◆ Required work ◆
Out of the material that follows, write out exactly the lines from the line with "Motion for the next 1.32" to the line with "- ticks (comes", both ends included, and no others.

:: Given data

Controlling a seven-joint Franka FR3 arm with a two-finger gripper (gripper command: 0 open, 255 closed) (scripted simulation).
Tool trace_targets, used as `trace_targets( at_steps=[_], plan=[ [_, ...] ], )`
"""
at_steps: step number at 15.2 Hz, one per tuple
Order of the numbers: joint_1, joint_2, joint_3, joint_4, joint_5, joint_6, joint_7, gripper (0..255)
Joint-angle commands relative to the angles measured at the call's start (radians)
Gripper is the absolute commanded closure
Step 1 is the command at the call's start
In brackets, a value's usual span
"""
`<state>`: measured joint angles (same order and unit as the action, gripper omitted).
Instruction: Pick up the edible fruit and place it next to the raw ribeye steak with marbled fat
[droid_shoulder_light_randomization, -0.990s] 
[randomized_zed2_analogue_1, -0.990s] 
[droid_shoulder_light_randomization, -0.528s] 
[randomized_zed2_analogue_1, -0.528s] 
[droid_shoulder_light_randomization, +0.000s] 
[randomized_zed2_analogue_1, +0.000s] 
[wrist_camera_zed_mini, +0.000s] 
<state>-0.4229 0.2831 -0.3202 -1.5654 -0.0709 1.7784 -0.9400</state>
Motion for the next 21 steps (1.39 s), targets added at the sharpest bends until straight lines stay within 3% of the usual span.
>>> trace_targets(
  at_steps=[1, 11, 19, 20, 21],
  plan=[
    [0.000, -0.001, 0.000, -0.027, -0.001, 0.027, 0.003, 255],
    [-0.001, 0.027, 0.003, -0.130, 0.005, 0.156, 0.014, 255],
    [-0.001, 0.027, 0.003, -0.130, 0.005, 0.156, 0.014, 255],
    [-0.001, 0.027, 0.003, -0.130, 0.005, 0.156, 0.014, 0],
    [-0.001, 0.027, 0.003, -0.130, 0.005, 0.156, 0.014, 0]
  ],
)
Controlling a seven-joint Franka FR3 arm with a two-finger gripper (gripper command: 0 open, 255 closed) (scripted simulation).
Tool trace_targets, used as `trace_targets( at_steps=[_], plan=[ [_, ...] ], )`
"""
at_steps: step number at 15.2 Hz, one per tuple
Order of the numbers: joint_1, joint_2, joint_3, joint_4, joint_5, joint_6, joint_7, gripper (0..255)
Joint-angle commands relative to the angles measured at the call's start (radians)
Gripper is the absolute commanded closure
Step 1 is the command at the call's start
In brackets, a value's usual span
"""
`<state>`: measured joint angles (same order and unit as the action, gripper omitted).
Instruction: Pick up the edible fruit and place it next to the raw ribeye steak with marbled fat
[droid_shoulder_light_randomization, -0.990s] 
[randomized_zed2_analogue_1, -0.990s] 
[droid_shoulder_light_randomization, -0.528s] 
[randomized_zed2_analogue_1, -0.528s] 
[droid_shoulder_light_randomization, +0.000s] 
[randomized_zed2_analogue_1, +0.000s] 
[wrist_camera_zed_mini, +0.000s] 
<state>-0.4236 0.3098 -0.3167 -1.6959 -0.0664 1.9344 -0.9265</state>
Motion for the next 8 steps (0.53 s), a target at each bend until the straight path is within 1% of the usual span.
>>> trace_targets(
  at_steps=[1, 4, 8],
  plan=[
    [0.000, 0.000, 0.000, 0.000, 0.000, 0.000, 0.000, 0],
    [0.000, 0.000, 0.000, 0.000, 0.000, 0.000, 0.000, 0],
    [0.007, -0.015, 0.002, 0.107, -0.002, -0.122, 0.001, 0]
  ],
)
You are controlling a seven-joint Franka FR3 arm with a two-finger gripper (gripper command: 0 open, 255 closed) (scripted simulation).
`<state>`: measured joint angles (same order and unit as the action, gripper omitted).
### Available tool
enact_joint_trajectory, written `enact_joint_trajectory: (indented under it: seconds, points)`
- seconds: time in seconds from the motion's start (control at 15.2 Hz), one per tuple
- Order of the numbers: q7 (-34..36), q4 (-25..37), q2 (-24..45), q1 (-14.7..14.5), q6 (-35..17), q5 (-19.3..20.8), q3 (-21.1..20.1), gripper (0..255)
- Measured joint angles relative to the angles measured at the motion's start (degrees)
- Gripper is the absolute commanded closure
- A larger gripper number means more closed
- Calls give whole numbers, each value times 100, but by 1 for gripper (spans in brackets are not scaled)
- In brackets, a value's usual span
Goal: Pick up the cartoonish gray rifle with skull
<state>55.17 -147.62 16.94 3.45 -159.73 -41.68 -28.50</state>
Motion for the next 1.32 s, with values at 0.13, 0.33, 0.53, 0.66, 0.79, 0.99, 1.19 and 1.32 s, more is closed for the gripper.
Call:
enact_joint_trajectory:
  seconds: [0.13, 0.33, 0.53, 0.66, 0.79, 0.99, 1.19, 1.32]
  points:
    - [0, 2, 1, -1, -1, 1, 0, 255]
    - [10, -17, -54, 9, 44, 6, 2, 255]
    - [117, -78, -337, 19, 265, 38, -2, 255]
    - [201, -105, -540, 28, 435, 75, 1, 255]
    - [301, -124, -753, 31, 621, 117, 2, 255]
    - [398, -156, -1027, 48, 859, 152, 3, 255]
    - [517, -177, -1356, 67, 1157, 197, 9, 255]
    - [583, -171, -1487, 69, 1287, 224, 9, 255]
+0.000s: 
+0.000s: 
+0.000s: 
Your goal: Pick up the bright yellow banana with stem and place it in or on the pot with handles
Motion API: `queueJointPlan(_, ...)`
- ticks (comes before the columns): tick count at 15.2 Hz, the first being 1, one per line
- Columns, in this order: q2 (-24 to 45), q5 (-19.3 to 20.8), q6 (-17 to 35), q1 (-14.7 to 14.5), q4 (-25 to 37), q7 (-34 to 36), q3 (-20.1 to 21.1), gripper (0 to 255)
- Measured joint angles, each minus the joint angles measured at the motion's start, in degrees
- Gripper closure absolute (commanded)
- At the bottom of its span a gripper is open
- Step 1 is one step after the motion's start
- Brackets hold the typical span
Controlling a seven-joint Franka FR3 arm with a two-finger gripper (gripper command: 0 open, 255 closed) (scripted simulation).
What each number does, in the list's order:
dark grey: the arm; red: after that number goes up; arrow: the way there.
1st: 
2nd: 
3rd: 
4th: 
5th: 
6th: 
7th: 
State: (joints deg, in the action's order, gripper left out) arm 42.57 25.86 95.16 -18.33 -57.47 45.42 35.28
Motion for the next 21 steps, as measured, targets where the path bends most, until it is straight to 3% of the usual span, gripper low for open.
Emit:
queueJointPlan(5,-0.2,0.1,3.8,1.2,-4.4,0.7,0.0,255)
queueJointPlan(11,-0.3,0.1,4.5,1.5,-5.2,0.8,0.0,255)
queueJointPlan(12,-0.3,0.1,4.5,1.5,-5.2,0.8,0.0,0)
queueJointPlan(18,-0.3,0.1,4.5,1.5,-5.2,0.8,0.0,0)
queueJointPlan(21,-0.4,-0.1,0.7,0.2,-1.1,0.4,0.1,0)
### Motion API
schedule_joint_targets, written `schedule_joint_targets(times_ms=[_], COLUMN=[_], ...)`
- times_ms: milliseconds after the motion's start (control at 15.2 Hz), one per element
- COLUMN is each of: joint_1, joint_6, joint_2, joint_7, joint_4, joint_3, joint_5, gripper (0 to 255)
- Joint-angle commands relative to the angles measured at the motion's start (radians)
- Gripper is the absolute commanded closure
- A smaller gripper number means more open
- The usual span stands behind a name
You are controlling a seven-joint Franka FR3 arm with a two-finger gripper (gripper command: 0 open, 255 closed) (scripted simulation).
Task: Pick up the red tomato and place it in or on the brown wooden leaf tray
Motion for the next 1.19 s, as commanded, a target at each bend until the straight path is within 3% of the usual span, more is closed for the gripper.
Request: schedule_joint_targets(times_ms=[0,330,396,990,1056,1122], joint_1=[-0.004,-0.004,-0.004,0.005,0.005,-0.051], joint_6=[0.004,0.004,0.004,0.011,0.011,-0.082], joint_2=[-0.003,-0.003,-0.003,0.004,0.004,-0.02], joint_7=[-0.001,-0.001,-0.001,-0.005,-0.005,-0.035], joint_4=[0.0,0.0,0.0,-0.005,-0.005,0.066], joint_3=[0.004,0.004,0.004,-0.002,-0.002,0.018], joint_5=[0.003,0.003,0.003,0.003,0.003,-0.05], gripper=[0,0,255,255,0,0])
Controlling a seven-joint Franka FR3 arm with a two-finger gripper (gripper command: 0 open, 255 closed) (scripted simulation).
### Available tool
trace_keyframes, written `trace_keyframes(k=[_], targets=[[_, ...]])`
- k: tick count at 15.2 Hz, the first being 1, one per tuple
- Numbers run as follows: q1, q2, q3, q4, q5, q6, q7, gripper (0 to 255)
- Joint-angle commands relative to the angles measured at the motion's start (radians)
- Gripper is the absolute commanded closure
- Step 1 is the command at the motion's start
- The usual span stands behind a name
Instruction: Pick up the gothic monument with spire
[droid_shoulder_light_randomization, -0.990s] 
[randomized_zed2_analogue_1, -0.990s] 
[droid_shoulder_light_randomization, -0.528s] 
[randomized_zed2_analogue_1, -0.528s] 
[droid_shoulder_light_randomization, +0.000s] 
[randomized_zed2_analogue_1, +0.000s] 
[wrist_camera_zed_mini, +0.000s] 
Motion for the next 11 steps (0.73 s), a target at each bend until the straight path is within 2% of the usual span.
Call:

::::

◆ Solution for this problem ◆
Motion for the next 1.32 s, with values at 0.13, 0.33, 0.53, 0.66, 0.79, 0.99, 1.19 and 1.32 s, more is closed for the gripper.
Call:
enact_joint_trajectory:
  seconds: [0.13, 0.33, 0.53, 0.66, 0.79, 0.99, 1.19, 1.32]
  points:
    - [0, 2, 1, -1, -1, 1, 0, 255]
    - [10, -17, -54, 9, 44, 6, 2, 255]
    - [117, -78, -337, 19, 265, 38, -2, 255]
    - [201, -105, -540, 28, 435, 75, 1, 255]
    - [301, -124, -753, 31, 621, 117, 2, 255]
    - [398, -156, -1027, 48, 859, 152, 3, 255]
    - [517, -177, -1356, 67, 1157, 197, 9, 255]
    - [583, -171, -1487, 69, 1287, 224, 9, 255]
+0.000s: 
+0.000s: 
+0.000s: 
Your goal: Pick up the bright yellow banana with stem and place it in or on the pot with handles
Motion API: `queueJointPlan(_, ...)`
- ticks (comes before the columns): tick count at 15.2 Hz, the first being 1, one per line

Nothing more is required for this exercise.